POINTE DU RAZ - Brittany's wild west The western tip of Brittany is a wild and mythical place. Each of the rocks overlooked by the high, windswept cliffs, has a name. In good weather the Ile de Sein can be seen from the statue of Notre-Dame-des-Trepasses, which overlooks the sea. The Pointe du Van and Bay des Trepasses - the Van headland and the bay are not as popular with tourists but are no less attractive. The Bay des Trepasses (trespass bay) has a fine, curving beach of pebbles and sand, and the lost city of Ys is said to lie in the waters of the bay. At low tide, caves in the rocks are exposed, and these can be explored.
AUDIERNE AND ITS BAY - dunes, birds and surfboarding
Audierne is a small, busy port with traditional Breton houses and brightly coloured boats which come in and out with the tides of the Goyen estuary. Audierne is a real find, as its charms have yet to be discovered by mass tourism. Take time to explore the upper town with its narrow streets, tiny shops and old houses.

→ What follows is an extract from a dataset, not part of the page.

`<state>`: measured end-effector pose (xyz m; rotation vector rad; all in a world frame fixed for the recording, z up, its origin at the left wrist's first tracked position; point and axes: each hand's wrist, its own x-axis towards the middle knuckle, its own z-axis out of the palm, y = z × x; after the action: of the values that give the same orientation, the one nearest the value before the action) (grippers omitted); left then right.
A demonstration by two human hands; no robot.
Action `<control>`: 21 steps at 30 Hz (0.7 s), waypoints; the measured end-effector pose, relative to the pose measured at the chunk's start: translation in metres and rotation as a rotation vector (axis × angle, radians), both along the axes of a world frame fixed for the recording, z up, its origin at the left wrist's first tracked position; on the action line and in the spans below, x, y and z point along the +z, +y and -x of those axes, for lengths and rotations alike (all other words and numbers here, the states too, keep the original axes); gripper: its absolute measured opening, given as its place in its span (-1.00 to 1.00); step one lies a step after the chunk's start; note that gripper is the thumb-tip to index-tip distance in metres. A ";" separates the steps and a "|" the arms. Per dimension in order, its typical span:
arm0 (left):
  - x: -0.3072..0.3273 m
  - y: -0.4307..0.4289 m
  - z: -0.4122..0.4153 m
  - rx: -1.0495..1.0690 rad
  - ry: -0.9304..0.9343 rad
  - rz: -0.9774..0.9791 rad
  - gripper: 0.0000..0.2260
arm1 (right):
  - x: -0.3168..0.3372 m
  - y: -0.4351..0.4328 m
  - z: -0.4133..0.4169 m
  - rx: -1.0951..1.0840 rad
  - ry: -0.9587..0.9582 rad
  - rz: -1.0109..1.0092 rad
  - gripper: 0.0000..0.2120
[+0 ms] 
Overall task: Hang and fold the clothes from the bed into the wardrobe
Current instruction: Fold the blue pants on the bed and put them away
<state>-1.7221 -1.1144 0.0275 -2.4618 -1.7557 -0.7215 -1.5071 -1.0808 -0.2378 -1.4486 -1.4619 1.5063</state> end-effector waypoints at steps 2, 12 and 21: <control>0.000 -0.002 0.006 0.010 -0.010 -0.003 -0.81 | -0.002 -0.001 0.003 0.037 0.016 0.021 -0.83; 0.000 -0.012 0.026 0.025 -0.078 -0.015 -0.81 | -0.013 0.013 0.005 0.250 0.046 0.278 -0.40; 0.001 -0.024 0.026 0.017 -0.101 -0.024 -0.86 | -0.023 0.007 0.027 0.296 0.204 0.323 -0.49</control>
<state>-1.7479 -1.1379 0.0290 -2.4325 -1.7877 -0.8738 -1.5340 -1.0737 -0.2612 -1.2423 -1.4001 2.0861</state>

A trip to the Ile de Sein - about 1.5 miles west of the town is the large Audierne beach which faces south, has a marina, a watersports club and the Saine-Evette pier, from where there are sailings for the Ile de Sein.
ILE DE SEIN
“Like a flat plate lying on the water with enough pepper (courage) to blot out the sun.” This is how the poet Georges Perros described the Ile de Sein. The island looks totally unlike the other islands off Brittany, and one is almost afraid to go there and disturb the environment. Throughout history, its inhabitants, who number only 350 or so out of season, have distinguished themselves by their courage. They earn their livelihood by fishing and from growing potatoes, and they are extremely tenacious, if only to resist the elements. This makes them all the prouder to be Senans, the French name for Sein islanders.